This type of plot is essential for checking the sanity of a simulation. The empirical cumulative distribution is plotted and overlayed with the analytical cumulative distribution one would expect if the data were taken from an NVT ensemble.

This type of plot reveals issues with parts that are relatively cold or warm compared to the total average temperature. This helps to determine (the lack of) thermal equilibrium.

yaff.analysis.basic.plot_press_dist(f, temp, fn_png='press_dist.png', press=None, ndof=None, select=None, **kwargs)

Plots the distribution of the internal pressure

Arguments:

f
An h5.File instance containing the trajectory data.
temp
The (expected) average temperature used to plot the theoretical distributions.

Optional arguments:

fn_png
The png file to write the figure to
select
A list of atom indexes that should be considered for the analysis. By default, information from all atoms is combined.
press
The (expected) average pressure used to plot the theoretical distributions.
ndof
The number of degrees of freedom.
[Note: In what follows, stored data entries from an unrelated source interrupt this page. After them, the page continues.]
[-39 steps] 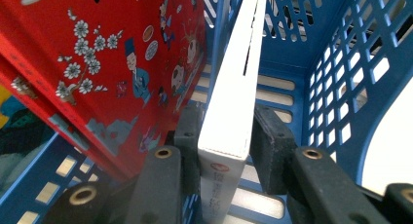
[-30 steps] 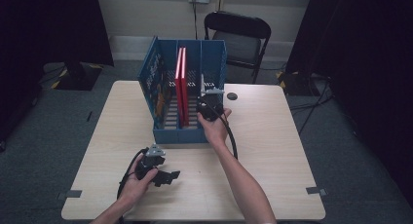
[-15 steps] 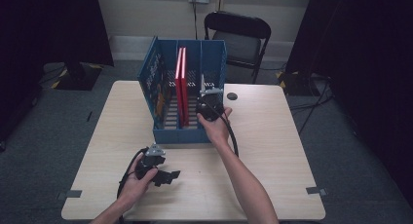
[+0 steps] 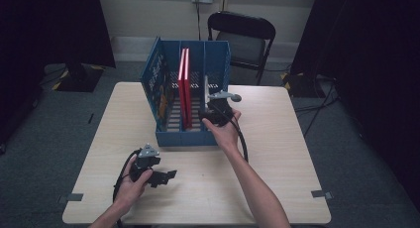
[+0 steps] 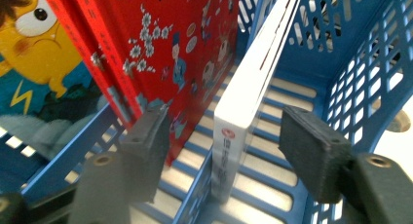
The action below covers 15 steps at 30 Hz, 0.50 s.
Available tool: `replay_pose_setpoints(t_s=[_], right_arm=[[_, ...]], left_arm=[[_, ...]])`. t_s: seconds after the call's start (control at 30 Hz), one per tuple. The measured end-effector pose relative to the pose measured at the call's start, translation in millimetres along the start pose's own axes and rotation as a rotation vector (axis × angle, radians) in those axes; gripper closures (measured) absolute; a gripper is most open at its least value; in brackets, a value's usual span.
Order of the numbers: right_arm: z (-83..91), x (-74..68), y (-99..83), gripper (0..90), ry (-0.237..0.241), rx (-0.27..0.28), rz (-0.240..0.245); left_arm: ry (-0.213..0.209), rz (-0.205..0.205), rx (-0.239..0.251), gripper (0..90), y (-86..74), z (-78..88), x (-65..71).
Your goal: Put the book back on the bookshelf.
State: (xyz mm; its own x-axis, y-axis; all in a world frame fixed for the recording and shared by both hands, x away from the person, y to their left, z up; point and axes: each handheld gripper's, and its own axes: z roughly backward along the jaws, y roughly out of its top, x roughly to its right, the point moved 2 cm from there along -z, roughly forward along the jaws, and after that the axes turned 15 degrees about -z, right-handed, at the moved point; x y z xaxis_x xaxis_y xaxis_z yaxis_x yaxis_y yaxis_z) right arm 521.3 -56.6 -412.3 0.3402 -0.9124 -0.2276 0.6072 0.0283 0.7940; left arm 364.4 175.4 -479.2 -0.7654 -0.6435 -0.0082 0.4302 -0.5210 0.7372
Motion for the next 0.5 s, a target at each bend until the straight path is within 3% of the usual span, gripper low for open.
replay_pose_setpoints(t_s=[0.33,0.5], right_arm=[[26.7,0.4,0.4,26.2,0.094,-0.015,0.037],[34.4,5.0,-4.1,24.4,0.116,-0.02,0.045]], left_arm=[[0.018,0.032,0.006,16.8,-2.4,0.7,-5.4],[0.032,0.036,0.013,16.8,-2.9,1.2,-6.3]])
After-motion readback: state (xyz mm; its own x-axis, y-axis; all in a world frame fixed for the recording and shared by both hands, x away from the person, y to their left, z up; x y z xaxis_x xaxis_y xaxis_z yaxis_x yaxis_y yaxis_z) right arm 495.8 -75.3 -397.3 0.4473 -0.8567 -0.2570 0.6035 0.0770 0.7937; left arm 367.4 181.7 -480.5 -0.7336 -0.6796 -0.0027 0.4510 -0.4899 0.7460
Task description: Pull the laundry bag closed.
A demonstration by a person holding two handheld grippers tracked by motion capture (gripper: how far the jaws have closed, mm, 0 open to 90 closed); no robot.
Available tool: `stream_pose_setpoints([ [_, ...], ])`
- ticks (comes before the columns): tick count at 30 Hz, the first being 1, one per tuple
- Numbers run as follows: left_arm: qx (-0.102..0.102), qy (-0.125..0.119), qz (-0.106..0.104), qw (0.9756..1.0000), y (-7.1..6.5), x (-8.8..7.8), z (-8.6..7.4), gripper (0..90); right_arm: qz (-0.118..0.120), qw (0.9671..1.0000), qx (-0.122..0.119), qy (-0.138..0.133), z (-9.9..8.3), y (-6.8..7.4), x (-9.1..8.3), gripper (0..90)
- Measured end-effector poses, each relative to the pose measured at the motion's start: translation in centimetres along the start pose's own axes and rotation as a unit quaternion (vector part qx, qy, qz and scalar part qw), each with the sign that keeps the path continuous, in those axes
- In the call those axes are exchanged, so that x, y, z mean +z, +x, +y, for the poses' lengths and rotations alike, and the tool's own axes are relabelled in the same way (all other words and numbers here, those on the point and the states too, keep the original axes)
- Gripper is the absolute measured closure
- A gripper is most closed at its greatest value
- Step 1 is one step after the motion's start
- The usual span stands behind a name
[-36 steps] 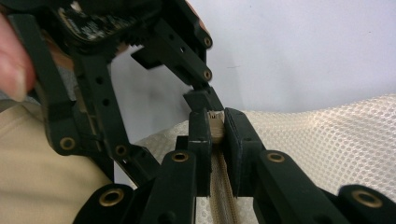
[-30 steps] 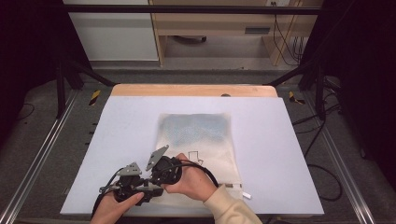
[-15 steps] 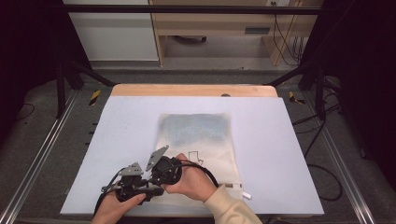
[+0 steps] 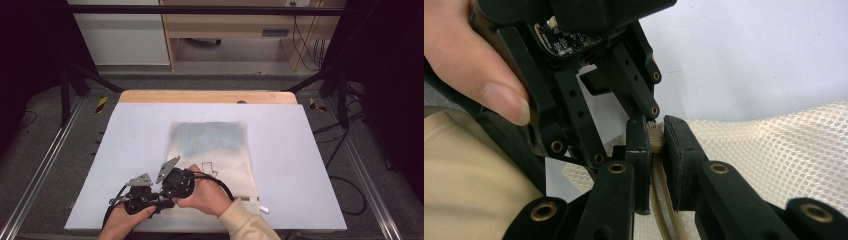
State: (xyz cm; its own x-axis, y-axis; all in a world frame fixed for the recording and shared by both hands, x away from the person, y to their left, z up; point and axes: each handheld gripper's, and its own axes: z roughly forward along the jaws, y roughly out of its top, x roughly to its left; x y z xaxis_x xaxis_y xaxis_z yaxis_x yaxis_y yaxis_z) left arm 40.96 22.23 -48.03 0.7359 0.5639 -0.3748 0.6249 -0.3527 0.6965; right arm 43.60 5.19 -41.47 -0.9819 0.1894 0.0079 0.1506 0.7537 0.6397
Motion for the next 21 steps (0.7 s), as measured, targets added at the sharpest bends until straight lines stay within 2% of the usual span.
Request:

If not specified, this is chosen to be 3*(number of atoms)
start, end, step, max_sample
The optional arguments of the get_slice function are also accepted in the form of keyword arguments.

This type of plot is essential for checking the sanity of a simulation. The empirical cumulative distribution is plotted and overlayed with the analytical cumulative distribution one would expect if the data were taken from an NPT ensemble.

yaff.analysis.basic.plot_volume_dist(f, fn_png='volume_dist.png', temp=None, press=None, **kwargs)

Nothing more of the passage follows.